[resending since it looked like my reply bounced due to size of thread]
---------- Forwarded message --------- From: Ada Wan adawan919@gmail.com Date: Mon, Aug 7, 2023 at 3:46 PM Subject: Re: [Corpora-List] Re: Any literature about tensors-based corpora NLP research with actual examples (and homework ;-)) you would suggest? ... To: Anil Singh anil.phdcl@gmail.com Cc: Hesham Haroon heshamharoon19@gmail.com, corpora < corpora@list.elra.info>
Hi Anil
Just a couple of quick points for now:
1. re encoding etc.: I know how involved and messy this "encoding" and "clean-up" issues are/were and could be for the non-ASCII world. I wish people who work on multilngual NLP and/or language technologies would give these issues more attention.
[Iiuc, these intros cover the standardized bit from Unicode (also good for other viewers at home, I mean, readers of this thread :) ): https://www.unicode.org/notes/tn10/indic-overview.pdf https://www.unicode.org/faq/indic.html]
Re "there is still no universally accepted way to actually use these input methods" and "Most Indians, for example, on social media and even in emails type in some pseudo-phonetic way using Roman letters with the QWERTY keyboard": actually this is true in many other parts of the non-ASCII world. Even in DE and FR, one has "gotten used to" circumventing the ASCII-conventions with alternate spellings, e.g. spelling out umlauts, dropping the accents.... Between i) getting people to just use script the "standardized way" and ii) weaning people from wordhood --- I wonder which would be harder. :) But I regard i) as a vivid showcase of human creativity, I don't think there is anything to "correct". As with ii), it could be interpreted as baggage accompanying "ASCII-centrism". Language is (re-)productive in nature anyway, there will always be novel elements or ways of expression that could be ahead of standardization. I don't think we should dictate how people write or express themselves digitally (by asking them to adhere to standards or grammar), but, instead, we (as technologists) should use good methods and technologies to deal with the data that we have. (N.B. one doesn't write in "words". One just writes. "Word count" is arbitrary, but character count is not --- unless one is in charge of the lower-level/technical design of such.)
For text-based analyses with "non-standard varieties or input idiosyncrasies", I suppose one would just have to have good methods in order to extract information from these (if so wished).
(Btw, iiuc, you are also of the opinion that there isn't much/anything else to work on as far as character encoding for scripts usually used in India or standardization on this front is concerned, correct? If not, please let it be known here. I bet/hope some Unicode folks might be on this thread?)

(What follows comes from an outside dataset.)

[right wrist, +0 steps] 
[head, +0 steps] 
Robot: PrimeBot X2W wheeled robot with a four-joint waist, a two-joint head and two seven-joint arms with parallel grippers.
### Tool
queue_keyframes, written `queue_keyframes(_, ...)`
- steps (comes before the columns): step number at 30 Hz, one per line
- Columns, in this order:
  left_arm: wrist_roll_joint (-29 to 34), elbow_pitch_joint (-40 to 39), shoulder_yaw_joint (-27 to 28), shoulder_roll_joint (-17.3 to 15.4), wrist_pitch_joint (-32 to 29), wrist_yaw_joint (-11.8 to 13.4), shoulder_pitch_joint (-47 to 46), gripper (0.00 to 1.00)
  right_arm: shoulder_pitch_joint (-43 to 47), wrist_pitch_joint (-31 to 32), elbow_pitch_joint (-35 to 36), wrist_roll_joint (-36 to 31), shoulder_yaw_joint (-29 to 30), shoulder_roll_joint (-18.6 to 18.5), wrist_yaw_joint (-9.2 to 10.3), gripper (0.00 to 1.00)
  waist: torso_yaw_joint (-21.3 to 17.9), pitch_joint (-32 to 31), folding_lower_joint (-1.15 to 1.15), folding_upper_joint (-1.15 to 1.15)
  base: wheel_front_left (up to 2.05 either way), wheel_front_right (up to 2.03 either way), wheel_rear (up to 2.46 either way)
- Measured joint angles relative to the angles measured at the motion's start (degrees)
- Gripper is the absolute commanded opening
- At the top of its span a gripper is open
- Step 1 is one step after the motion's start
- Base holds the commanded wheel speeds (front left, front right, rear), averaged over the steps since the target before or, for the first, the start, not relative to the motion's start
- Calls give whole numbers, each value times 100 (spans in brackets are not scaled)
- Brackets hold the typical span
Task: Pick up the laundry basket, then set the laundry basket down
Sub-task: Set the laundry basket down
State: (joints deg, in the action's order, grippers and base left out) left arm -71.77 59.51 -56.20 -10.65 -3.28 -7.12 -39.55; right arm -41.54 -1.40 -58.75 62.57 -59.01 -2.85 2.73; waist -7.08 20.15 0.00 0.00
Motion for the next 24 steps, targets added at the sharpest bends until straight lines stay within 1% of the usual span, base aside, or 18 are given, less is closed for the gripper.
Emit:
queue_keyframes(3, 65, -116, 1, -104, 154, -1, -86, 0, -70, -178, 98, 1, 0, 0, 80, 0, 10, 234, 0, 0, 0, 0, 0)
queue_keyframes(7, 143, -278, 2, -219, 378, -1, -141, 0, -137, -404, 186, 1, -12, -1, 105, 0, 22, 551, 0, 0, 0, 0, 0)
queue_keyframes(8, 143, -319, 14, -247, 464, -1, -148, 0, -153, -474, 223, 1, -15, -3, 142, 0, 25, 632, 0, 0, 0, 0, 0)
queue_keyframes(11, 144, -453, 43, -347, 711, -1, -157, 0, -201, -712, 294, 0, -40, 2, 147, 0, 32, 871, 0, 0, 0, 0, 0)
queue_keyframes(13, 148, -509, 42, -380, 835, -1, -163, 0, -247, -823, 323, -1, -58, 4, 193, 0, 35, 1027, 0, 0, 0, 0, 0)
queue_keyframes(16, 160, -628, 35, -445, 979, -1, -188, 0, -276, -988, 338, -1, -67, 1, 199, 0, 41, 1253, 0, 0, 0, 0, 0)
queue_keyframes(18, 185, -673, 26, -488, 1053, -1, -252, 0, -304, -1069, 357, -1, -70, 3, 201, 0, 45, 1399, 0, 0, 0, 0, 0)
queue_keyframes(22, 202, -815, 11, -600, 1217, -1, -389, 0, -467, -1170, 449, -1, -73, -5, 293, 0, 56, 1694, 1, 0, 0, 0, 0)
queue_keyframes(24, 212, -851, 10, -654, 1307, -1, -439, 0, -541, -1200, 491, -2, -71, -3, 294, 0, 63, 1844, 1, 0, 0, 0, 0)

2. Re word and morphology: I suppose what I am advocating is that not only is there really no word (whatever that means etc.), there is also no morphology --- not as something intrinsic in language nor as a science. I understand that this can be hard to accept for those of us who have had a background in Linguistics or many language-related areas, because morphology has been part of an academic discipline for a while. But the point is that morphological analyses are really just some combination of post-hoc analyses based on traditional philological practices and preferences (i.e. ones with selection bias). It is not a universal decomposition method.
3. Re "but ... Sometimes it is wise to be silent": I'm afraid I'd have to disagree with you here. Before my experiences these past years, I had never wanted to be "famous"/"infamous". I had just wanted to work on my research. But in the course of these few difficult years, I realized part of the "complexity" lied in something that might have had made my whole life and my "(un-)career"/"atypical career path" difficult --- our language interpretation and our community's/communities' attitudes towards language (again, whatever "language" means!).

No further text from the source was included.